Health Relations: Welche Lösungen sehen Sie hier?

Brigitte Ulrich: Es wäre sinnvoll, wenn die Pharmaindustrie mehr zusammenarbeiten würde. Denkbar wäre eine gemeinsame Plattform, auf der Mediziner:innen Informationen über verschiedene Medikamente finden könnten. Eine solche Lösung würde den Zugang zu Informationen vereinfachen und uns als Branche helfen, Ärzt:innen besser zu erreichen.

„Wenn der Außendienst den Sinn hinter den digitalen Tools erkennt, wird er sie auch nutzen.“

Health Relations: Wie beeinflusst die Digitalisierung die Arbeit des Außendienstes konkret?

Brigitte Ulrich:Wenn der Außendienst den Sinn hinter den digitalen Tools erkennt, wird er sie auch nutzen. Es geht darum, den Mitarbeitenden gute Werkzeuge an die Hand zu geben, die ihnen die Arbeit erleichtern.
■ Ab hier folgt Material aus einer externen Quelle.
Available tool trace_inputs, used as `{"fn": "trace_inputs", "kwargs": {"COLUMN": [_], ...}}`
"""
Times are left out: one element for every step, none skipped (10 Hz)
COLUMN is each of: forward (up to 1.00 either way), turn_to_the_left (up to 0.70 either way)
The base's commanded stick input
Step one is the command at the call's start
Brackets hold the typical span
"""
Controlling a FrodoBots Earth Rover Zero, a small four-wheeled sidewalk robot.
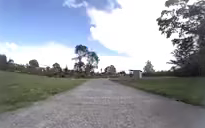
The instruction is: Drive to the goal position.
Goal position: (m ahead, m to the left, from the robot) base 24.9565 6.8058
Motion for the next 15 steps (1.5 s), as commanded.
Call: {"fn": "trace_inputs", "kwargs": {"forward": [0.85,0.85,0.85,0.85,0.85,0.85,0.85,0.85,0.85,0.85,0.85,0.85,0.85,0.85,0.85], "turn_to_the_left": [0.0,0.0,0.0,0.0,0.0,0.0,0.0,0.0,0.0,0.0,0.0,0.0,0.0,0.0,0.0]}}
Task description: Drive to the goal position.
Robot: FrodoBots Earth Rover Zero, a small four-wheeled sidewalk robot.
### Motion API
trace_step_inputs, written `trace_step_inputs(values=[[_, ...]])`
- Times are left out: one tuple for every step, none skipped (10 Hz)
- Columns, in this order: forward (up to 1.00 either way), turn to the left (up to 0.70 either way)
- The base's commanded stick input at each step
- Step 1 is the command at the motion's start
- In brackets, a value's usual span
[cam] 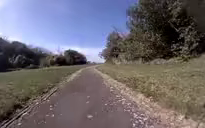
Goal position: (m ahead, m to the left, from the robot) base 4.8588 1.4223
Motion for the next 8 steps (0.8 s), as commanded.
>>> trace_step_inputs(values=[[0.70,0.00],[0.70,0.01],[0.70,0.11],[0.70,0.14],[0.70,0.14],[0.70,0.14],[0.70,0.14],[0.70,0.14]])
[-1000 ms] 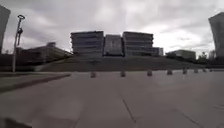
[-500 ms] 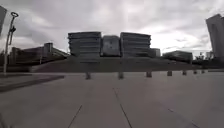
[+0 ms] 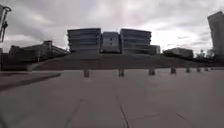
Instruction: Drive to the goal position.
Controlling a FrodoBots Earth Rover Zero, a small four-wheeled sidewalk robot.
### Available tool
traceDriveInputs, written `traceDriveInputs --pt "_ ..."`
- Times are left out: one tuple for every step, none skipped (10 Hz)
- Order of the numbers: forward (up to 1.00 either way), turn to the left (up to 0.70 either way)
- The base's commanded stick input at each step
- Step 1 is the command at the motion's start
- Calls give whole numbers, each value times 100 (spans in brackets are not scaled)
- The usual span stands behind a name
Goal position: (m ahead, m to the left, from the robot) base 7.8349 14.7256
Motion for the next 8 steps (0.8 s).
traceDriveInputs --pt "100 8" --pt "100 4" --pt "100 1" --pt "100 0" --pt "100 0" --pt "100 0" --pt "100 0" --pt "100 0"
Ein Außendienstmitarbeiter, der versteht, dass er durch digitale Lösungen effizienter arbeiten kann, wird diese auch einsetzen. Wenn wir den Wandel nicht schaffen, riskieren wir, dass unsere Mitbewerber diese Lücke füllen.

Health Relations: Ein weiterer Aspekt der Digitalisierung ist die Transparenz. Wie gehen Sie mit der Tatsache um, dass digitale Tools auch zu einer verstärkten Kontrolle führen können?

Brigitte Ulrich:Das ist ein sensibler Punkt. Je digitaler die Arbeit, desto transparenter wird sie. Viele Außendienstmitarbeitenden empfinden es als unangenehm, wenn ihre Arbeit in Echtzeit gesehen wird. Da müssen wir ein Gleichgewicht finden. Es geht nicht darum, die Mitarbeitenden zu kontrollieren, sondern den Workflow zu optimieren. Transparenz sollte als Chance gesehen werden, um gemeinsam besser zu werden.

Health Relations: Was wäre Ihr Wunsch für die Zukunft der Digitalisierung im Außendienst?

Brigitte Ulrich:Mein Wunsch wäre, dass wir es schaffen, die digitale Transformation als Team zu bewältigen. Es geht darum, neue Tools und Methoden gemeinsam zu entwickeln und umzusetzen, ohne dabei den persönlichen Austausch und das Vertrauen, das wir im Außendienst aufgebaut haben, zu verlieren.